Work request.
Using the listing below, keep only the lines with the word "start" and copy them.

┄┄┄┄┄┄┄┄┄┄┄┄┄┄┄┄┄┄┄┄

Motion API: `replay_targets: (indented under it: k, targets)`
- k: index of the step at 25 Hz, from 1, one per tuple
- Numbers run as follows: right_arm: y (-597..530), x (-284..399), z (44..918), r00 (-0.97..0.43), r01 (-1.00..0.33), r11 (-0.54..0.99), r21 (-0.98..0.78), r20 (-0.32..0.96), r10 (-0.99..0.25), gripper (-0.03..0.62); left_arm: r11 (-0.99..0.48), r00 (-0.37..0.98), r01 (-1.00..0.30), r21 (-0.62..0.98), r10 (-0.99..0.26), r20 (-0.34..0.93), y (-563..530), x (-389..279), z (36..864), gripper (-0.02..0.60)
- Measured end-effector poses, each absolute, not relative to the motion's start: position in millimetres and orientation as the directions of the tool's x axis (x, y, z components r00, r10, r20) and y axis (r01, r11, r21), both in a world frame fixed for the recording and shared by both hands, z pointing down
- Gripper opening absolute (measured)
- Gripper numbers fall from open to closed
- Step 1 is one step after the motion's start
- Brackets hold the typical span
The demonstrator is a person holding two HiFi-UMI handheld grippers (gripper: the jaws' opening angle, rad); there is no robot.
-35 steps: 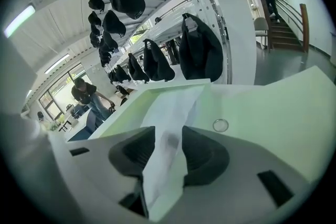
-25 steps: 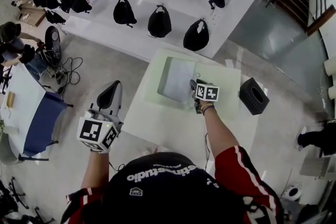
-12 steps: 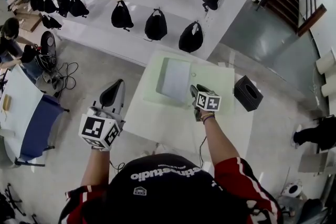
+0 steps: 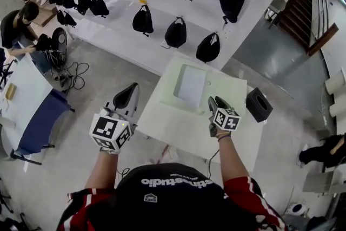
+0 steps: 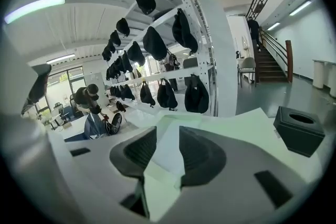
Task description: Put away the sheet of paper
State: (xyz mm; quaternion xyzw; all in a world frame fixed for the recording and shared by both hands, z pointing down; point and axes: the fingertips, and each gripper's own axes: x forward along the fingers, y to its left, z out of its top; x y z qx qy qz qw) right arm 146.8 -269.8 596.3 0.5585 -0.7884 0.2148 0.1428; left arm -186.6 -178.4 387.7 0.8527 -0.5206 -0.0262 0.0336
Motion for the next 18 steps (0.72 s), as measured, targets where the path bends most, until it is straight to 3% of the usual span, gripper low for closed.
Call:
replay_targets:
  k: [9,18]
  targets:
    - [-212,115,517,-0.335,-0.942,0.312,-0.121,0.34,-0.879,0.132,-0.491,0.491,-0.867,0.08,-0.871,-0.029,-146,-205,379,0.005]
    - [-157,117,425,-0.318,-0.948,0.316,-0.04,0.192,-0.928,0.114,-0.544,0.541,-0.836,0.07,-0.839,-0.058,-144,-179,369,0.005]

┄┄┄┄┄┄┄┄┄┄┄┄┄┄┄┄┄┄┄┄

Completed exercise.
- Measured end-effector poses, each absolute, not relative to the motion's start: position in millimetres and orientation as the directions of the tool's x axis (x, y, z components r00, r10, r20) and y axis (r01, r11, r21), both in a world frame fixed for the recording and shared by both hands, z pointing down
- Step 1 is one step after the motion's start

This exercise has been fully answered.